However, risks and benefits are not necessarily well-defined dimensions. Advocates of a given IT project or IT-based business initiative will usually play down the risks and talk up the benefits, often with little more to backup their viewpoints than faith in the vision and a burning desire to proceed. Rather than providing a whole variety of mathematical formulas that depend on what you may or may not want to take into account when calculating risks and benefits, we selected the following to summarize the points to consider when trying to calculate ROI:

  1. Benefits that come from reducing cost can be different than those that come from increasing revenues. The latter are often estimated optimistically. Any estimate for them must take into account historical precedent and the capacity of the company to acquire the business.

  2. Most IT project costs are real, but most expected benefits are less certain. To be realistic, probability factors need to be applied.

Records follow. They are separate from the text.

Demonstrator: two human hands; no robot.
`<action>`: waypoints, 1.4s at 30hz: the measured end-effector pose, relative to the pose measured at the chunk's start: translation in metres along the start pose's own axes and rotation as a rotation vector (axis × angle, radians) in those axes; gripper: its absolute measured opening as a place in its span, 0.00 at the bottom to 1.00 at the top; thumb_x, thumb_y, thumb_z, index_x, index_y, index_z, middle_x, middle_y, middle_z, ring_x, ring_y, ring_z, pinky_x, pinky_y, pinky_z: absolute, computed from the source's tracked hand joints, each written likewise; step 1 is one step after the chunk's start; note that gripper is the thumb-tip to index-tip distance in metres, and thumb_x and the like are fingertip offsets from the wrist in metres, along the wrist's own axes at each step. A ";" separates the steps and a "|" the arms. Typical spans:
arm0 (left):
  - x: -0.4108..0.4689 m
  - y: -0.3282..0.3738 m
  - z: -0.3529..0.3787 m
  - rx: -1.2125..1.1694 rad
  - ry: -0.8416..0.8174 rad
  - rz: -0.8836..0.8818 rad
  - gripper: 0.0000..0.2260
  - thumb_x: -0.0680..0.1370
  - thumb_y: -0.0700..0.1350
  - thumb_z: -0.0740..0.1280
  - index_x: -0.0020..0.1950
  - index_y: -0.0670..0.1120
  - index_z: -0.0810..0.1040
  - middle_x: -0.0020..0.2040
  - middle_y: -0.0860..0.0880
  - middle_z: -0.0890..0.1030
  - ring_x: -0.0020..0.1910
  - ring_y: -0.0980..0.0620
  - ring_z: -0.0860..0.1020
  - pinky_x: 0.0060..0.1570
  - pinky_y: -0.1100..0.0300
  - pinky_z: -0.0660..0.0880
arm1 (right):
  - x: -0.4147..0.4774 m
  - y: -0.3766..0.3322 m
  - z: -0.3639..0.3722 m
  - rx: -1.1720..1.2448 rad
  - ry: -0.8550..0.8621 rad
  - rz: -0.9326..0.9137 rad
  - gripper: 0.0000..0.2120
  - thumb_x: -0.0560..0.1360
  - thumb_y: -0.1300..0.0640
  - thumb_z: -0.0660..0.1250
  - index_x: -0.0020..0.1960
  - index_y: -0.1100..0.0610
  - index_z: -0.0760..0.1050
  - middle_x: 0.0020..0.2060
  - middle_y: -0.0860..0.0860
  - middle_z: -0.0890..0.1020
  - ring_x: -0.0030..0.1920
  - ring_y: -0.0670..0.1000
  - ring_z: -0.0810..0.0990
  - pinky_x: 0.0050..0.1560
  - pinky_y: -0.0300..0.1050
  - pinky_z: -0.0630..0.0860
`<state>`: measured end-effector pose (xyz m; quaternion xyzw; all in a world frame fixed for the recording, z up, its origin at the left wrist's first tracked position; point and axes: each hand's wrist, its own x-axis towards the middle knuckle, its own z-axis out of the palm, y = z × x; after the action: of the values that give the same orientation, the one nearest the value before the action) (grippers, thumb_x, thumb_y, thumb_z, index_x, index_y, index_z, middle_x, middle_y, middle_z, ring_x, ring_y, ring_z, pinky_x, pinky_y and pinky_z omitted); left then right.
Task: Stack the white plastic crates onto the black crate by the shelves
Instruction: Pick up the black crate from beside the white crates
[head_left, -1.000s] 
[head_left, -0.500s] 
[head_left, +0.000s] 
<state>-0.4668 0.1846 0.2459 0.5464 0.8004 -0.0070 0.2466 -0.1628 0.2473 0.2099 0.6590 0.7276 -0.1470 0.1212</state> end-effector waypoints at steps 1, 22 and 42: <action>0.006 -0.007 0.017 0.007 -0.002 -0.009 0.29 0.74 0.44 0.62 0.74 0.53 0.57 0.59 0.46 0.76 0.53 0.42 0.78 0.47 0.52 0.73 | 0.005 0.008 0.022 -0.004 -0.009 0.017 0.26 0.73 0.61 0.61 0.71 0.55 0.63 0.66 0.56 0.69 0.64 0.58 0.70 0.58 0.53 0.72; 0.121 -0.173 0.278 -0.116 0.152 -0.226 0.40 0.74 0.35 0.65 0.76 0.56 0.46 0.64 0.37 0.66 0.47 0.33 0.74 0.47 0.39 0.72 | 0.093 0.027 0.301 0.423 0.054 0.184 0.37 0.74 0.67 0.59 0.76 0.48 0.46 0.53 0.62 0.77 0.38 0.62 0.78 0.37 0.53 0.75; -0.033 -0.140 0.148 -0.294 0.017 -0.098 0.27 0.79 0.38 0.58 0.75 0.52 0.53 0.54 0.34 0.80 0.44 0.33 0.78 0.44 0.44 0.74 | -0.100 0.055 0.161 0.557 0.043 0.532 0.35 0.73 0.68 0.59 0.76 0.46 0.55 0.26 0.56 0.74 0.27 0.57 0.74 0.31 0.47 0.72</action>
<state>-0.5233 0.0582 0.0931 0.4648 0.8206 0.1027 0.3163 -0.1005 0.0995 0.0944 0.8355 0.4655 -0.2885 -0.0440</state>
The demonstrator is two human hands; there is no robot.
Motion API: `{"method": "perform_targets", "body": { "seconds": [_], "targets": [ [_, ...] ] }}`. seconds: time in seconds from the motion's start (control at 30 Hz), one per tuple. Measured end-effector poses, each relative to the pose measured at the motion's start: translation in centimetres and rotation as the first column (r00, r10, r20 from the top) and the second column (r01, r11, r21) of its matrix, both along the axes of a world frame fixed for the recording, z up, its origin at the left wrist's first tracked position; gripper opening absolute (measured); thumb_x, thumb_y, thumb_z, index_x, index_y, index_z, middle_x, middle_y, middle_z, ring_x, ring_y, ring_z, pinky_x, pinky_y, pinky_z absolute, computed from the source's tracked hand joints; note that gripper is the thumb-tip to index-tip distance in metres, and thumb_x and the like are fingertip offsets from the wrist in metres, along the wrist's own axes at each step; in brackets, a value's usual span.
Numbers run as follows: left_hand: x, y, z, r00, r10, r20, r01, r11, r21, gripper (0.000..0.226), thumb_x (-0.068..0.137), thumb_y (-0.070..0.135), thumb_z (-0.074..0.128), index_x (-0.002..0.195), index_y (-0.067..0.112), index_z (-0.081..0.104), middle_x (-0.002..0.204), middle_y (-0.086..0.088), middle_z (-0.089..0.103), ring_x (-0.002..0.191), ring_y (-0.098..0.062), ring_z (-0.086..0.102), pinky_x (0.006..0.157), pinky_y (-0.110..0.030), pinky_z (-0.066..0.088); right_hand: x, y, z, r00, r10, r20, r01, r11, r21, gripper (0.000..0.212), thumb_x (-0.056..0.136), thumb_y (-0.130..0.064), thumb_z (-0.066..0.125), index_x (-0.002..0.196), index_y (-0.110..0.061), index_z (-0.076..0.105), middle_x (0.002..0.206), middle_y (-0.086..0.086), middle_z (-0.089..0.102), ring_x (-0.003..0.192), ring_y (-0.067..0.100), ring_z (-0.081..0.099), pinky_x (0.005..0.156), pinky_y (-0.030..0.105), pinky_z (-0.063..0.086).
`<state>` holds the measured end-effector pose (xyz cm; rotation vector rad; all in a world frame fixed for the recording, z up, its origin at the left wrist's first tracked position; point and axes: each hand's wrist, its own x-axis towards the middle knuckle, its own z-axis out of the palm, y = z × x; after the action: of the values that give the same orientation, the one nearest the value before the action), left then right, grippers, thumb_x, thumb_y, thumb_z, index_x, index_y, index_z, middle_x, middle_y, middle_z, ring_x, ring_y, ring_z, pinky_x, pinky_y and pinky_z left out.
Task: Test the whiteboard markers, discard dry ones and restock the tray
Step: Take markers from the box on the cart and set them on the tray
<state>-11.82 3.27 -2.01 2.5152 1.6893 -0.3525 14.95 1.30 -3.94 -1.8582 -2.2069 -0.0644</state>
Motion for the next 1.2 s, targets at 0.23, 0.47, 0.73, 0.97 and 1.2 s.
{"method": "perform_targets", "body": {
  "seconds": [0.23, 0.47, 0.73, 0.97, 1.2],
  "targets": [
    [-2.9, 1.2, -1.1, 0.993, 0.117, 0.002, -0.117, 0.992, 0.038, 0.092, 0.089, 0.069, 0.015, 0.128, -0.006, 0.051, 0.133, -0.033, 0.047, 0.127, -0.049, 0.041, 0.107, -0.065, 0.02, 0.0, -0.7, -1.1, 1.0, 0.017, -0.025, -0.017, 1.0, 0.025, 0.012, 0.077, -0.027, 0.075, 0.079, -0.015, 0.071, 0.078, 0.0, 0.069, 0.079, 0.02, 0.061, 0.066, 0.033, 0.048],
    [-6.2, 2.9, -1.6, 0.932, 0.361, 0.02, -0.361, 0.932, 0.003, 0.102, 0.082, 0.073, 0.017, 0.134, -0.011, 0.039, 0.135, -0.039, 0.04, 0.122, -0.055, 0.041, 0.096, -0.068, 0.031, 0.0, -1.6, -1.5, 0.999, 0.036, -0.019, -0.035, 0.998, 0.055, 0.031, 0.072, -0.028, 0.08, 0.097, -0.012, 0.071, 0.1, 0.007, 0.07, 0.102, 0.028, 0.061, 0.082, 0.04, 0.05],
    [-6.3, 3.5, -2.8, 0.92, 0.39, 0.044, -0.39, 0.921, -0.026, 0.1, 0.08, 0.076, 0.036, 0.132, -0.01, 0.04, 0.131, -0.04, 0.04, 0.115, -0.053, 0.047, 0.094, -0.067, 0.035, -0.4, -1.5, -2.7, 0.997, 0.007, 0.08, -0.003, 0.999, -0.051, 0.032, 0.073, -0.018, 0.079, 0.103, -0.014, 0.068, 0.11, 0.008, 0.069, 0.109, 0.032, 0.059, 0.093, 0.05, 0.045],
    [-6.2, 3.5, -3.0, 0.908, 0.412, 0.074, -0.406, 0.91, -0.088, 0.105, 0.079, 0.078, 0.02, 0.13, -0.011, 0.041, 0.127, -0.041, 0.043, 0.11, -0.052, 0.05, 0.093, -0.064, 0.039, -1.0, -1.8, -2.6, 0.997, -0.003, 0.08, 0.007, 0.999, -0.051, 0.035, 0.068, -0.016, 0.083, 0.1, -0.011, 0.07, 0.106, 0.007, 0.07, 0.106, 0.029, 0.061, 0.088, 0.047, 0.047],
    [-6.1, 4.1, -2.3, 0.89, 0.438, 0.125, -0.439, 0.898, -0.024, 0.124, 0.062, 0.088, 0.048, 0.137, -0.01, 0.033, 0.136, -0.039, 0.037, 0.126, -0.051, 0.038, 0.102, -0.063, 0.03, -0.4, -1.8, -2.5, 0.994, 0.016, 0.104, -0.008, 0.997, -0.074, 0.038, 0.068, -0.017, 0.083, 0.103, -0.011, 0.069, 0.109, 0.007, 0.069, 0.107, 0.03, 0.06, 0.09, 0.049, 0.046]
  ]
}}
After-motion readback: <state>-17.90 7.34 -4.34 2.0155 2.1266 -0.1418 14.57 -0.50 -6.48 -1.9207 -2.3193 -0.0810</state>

  3. A time cutoff should be applied when calculating benefits. A rough rule of thumb is that benefits should only be calculated to apply for 18 months after they appear. The longer the time period used here, the more likely it is that something will change to alter the situation. This is especially so when benefits constitute competitive edge.

  4. IT projects are risky, and some types of project have fairly high failure rates. However, this varies from project to project depending on what is being done.

In the current economic climate, the desire to take risks is diminished, and the need to cut costs is paramount. Corporations and IT departments are looking for technology propositions that are low risk and likely to deliver a high return quickly on the money invested (Whelan & McGrath, 2001).

ASP in Business Management

Quite often when companies hit troubled times, they attempt to apply the same solutions as in the past, with the same effect. Some may argue that a completely internal consistent solution could still fail, because it is geared toward earlier market conditions. Most take too long to scale down, which severely impacts profitability. Then, they cut back hard, leaving them unable to take advantage of the u-turn when it arrives. Unfortunately, they end up repeating these up and down cycles rather then planning for, and performing well under, bad conditions, and putting themselves in a position to exploit the good times.

Several authors have argued that the successful companies of the future will be inherently more flexible, more distributed, and more fast moving than in the past. Such efforts must also be undertaken collaboratively with partners (Hagel, 2002; Markus, 1983; Tebboune, 2003). It requires moving from traditional supplier and customer relationships to genuine partnerships based on collaborative goal setting. Partners must be engaged in debates on issues covering the following:

  1. How can we coordinate our business processes to work together faster?

  2. How can we eliminate the bottlenecks that prevent us from getting our products and services to the customer more quickly?

  3. What customer information should we share to our mutual benefits?

Instead of the current attitude toward negotiating, as an art of science, adapting businesses should consider negotiation a part of a successful process. An ASP business model involves alliances that are beginning to come far more naturally and should be faster and easier to consummate, because adaptive business networks mandate that companies adopt standard business processes, enabling them to work together more efficiently. Helping a business to adapt to the new age is not an IT process that should be regarded as some sort of IT project. Rather, it is a business process initiative supported by technology (McLeord, 1993).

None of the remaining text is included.